# What you are asked to do:
Your task is to find every line of the data that holds the string "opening" and copy it.

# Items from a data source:
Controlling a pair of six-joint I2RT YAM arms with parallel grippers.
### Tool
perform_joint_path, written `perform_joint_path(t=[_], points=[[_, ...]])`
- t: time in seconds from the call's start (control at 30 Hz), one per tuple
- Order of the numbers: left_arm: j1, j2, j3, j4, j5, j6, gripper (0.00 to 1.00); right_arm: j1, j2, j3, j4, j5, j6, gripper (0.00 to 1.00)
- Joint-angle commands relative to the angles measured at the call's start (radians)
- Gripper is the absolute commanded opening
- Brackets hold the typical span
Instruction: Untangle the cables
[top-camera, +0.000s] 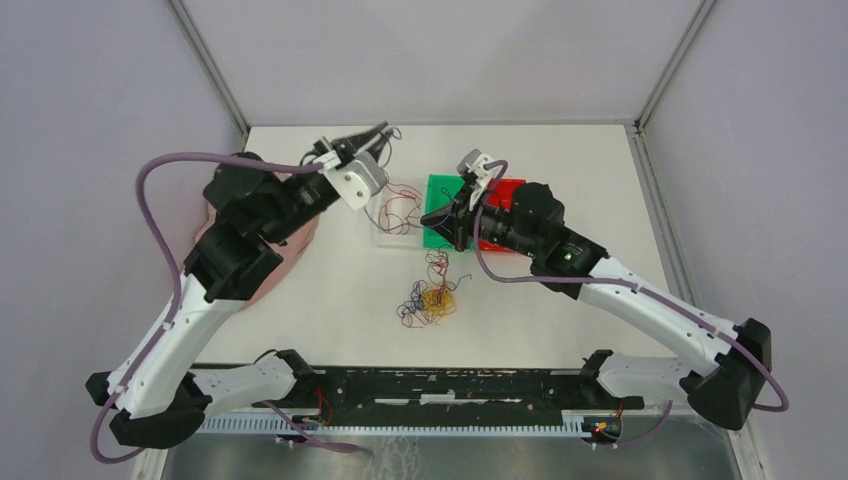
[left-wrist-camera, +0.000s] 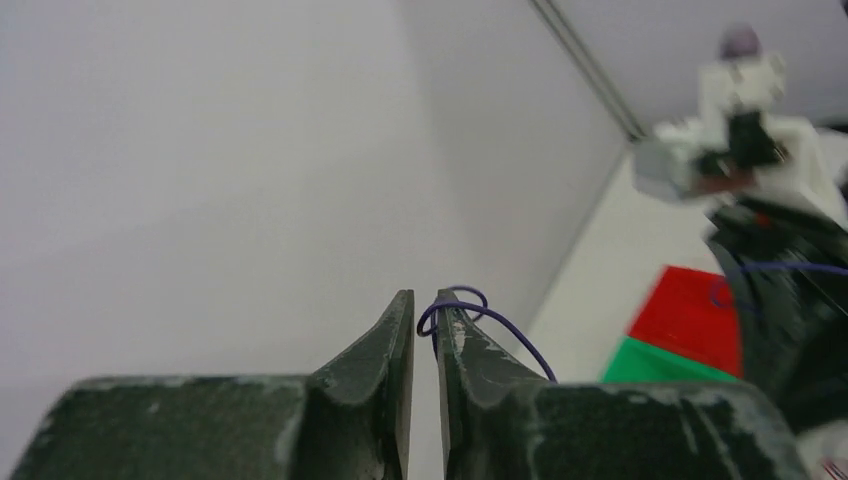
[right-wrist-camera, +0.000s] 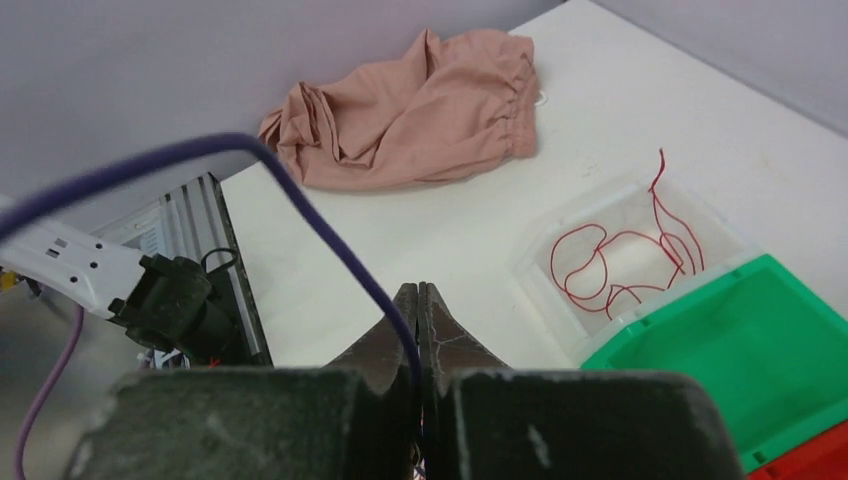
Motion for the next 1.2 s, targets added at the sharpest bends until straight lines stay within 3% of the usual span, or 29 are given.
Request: perform_joint_path(t=[0.0,0.2,0.43,0.53,0.63,0.97,1.17], points=[[-0.002,-0.094,-0.185,-0.124,0.099,-0.319,0.23,0.004,-0.072,0.047,0.07,0.051,0.005,0.01],[-0.002,-0.182,-0.368,-0.113,0.277,-0.501,0.32,0.004,-0.072,0.046,0.199,-0.013,0.133,0.01],[0.001,-0.182,-0.461,-0.042,0.358,-0.596,0.36,0.004,-0.056,0.056,0.318,-0.049,0.278,0.01],[0.002,-0.173,-0.474,-0.052,0.427,-0.604,0.51,0.004,-0.054,0.068,0.325,-0.054,0.297,0.01],[0.003,-0.167,-0.487,-0.021,0.431,-0.609,0.57,0.004,-0.044,0.08,0.341,-0.08,0.322,0.01],[0.006,-0.111,-0.467,0.06,0.464,-0.644,0.57,0.005,0.013,0.093,0.406,-0.162,0.41,0.02],[0.014,-0.107,-0.455,0.037,0.473,-0.638,0.51,0.005,0.009,0.093,0.395,-0.176,0.407,0.03]])
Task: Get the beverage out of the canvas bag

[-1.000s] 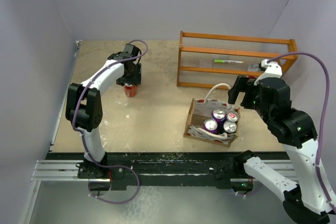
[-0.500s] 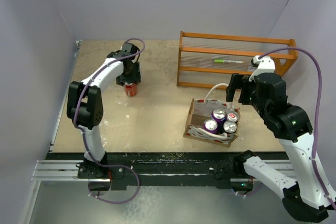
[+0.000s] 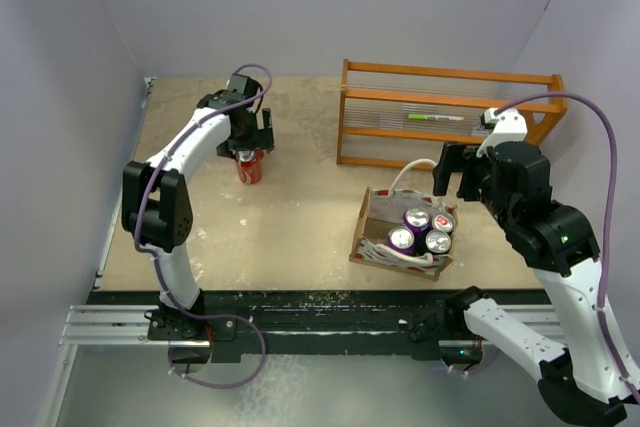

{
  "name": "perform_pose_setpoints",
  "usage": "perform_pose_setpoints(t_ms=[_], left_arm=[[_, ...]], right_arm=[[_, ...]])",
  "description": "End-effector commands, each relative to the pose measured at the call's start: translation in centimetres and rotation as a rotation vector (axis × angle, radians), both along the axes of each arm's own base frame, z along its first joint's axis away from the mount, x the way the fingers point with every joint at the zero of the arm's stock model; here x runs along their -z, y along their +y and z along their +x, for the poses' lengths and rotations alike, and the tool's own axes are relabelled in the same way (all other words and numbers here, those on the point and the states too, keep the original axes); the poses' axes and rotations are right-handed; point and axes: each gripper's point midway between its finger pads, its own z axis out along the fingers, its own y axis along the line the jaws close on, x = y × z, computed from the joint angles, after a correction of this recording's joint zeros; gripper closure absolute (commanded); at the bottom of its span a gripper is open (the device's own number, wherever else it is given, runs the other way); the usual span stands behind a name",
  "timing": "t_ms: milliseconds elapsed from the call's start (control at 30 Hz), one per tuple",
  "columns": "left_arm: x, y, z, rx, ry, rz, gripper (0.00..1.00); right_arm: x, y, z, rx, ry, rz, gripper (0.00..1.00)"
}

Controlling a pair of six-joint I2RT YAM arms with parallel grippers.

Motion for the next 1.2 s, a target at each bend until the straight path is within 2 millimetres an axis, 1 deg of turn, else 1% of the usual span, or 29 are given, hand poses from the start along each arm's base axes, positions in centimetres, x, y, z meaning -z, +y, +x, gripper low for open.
perform_pose_setpoints(t_ms=[0, 33, 100, 233, 267, 333, 367, 467, 533, 633, 700, 733, 800, 833, 867, 967, 1000, 1067, 1100, 1133, 1167], left_arm=[[-7.4, -3.0, -0.4, 0.052, -0.155, -0.223, 0.01], [-7.4, -4.0, -1.5, 0.064, -0.151, -0.280, 0.01], [-8.3, -6.2, -3.7, 0.100, -0.170, -0.385, 0.01], [-9.7, -9.4, -9.1, 0.162, -0.182, -0.491, 0.01], [-10.1, -9.8, -10.6, 0.171, -0.183, -0.498, 0.01], [-9.8, -10.2, -13.2, 0.169, -0.153, -0.510, 0.01], [-10.3, -10.2, -14.5, 0.170, -0.156, -0.531, 0.01], [-11.1, -10.3, -17.5, 0.176, -0.159, -0.598, 0.01], [-11.9, -10.9, -19.0, 0.197, -0.166, -0.649, 0.01], [-13.2, -13.0, -20.8, 0.264, -0.166, -0.723, 0.01], [-14.0, -15.1, -21.9, 0.320, -0.160, -0.748, 0.00], [-14.1, -16.2, -22.5, 0.344, -0.156, -0.741, 0.00], [-14.4, -18.7, -23.7, 0.407, -0.149, -0.727, 0.00], [-14.8, -20.1, -24.4, 0.445, -0.150, -0.721, 0.00], [-14.9, -21.8, -25.7, 0.500, -0.144, -0.708, 0.01], [-14.8, -25.6, -27.5, 0.619, -0.138, -0.638, 0.02], [-14.5, -26.7, -28.1, 0.655, -0.131, -0.603, 0.03], [-14.5, -28.5, -28.5, 0.715, -0.135, -0.543, 0.03], [-14.3, -29.2, -28.5, 0.734, -0.136, -0.509, 0.03], [-13.7, -29.9, -28.2, 0.754, -0.130, -0.469, 0.03], [-13.7, -30.4, -28.0, 0.772, -0.134, -0.446, 0.04]], right_arm=[[-2.4, -0.4, -0.7, 0.018, -0.066, 0.047, 0.00], [-2.4, -0.4, -1.0, 0.021, -0.063, 0.063, 0.00], [-2.3, -0.3, -1.6, 0.025, -0.057, 0.098, 0.00], [-2.1, 0.5, -3.1, 0.007, -0.034, 0.187, 0.00], [-2.1, 0.6, -3.5, 0.004, -0.033, 0.206, 0.00], [-2.1, 0.5, -4.3, 0.003, -0.031, 0.234, 0.00], [-2.2, 0.5, -4.6, 0.006, -0.031, 0.246, 0.00], [-2.5, 0.3, -5.7, 0.009, -0.030, 0.279, 0.00], [-2.7, 0.2, -6.5, 0.007, -0.023, 0.294, 0.00], [-2.7, 0.0, -7.6, 0.011, -0.012, 0.320, 0.00], [-2.5, -0.1, -8.3, 0.013, -0.006, 0.338, 0.00], [-2.4, -0.2, -8.7, 0.015, -0.005, 0.349, 0.00], [-2.2, -0.4, -9.5, 0.019, -0.003, 0.367, 0.00], [-1.9, -0.5, -9.8, 0.023, 0.003, 0.372, 0.00], [-1.7, -0.6, -10.1, 0.026, 0.006, 0.380, 0.00], [-1.2, -0.8, -10.7, 0.039, 0.015, 0.392, 0.00], [-1.1, -0.9, -10.8, 0.043, 0.017, 0.394, 0.00], [-1.0, -1.1, -10.9, 0.052, 0.015, 0.395, 0.00], [-1.1, -1.2, -11.0, 0.056, 0.011, 0.393, 0.00], [-1.2, -1.3, -10.9, 0.062, 0.009, 0.390, 0.00], [-1.2, -1.5, -10.9, 0.068, 0.006, 0.384, 0.00]])
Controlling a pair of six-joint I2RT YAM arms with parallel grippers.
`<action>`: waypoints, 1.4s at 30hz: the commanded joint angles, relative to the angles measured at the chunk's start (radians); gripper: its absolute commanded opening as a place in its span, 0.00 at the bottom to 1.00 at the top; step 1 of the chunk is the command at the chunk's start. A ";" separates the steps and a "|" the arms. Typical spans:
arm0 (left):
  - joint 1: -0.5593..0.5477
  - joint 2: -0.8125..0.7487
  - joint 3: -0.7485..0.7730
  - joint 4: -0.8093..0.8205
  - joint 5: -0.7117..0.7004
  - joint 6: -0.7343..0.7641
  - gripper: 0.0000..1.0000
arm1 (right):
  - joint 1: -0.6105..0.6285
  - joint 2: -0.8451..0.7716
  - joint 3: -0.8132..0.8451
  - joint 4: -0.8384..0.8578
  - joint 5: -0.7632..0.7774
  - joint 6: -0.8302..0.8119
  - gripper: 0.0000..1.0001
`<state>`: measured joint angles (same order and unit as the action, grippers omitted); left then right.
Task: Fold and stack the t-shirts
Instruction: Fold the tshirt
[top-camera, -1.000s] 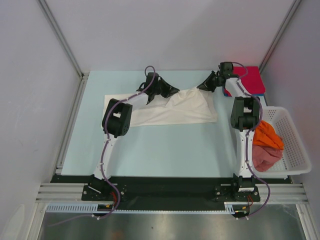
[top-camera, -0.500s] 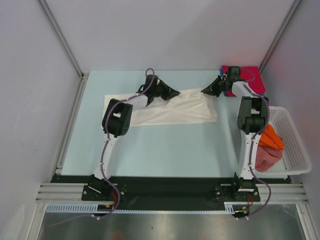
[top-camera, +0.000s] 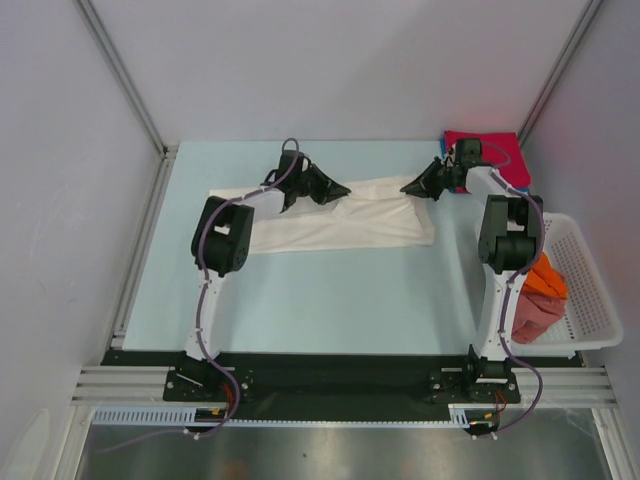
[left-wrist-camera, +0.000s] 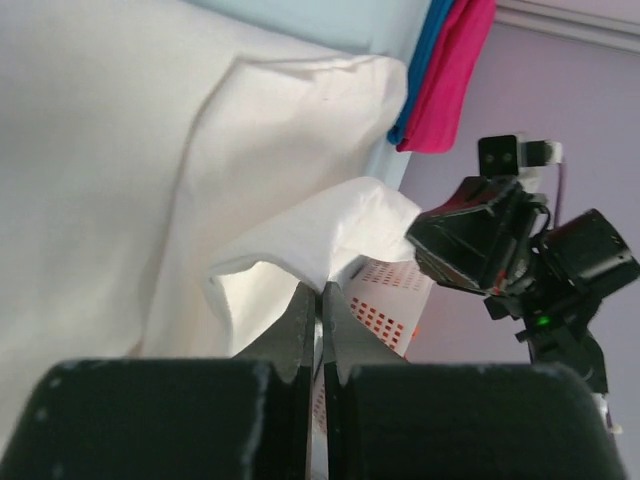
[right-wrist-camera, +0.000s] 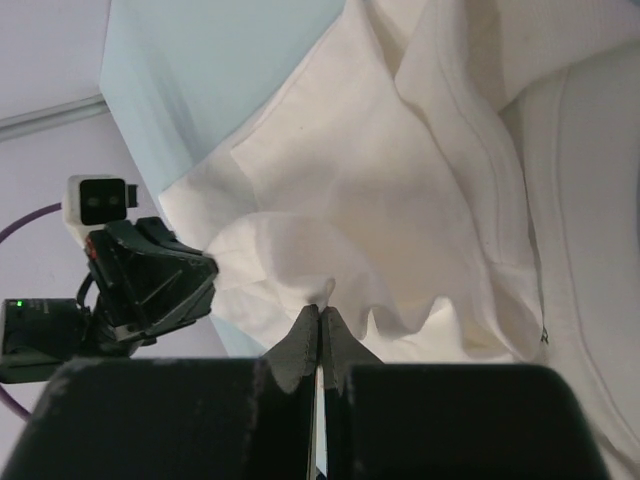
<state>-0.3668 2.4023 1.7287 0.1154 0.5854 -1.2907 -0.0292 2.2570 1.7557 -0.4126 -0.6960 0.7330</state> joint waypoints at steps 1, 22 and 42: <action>0.014 -0.118 -0.024 0.007 0.044 0.037 0.00 | -0.008 -0.099 -0.007 -0.040 -0.028 -0.046 0.00; -0.044 -0.307 -0.329 0.009 0.162 0.116 0.00 | -0.014 -0.312 -0.340 -0.101 -0.050 -0.155 0.00; -0.054 -0.448 -0.520 -0.108 0.154 0.352 0.52 | -0.015 -0.398 -0.501 -0.159 -0.011 -0.248 0.32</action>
<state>-0.4168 2.0434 1.2041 0.0238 0.7364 -1.0321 -0.0387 1.9247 1.2560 -0.5343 -0.7132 0.5266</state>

# Exercise result:
- Gripper is the absolute commanded opening
`<action>`: waypoints, 1.4s at 30hz: the commanded joint angles, relative to the angles measured at the chunk's start (radians); gripper: its absolute commanded opening as a place in its span, 0.00 at the bottom to 1.00 at the top; step 1 of the chunk is the command at the chunk's start. A ";" separates the steps and a "|" the arms. Typical spans:

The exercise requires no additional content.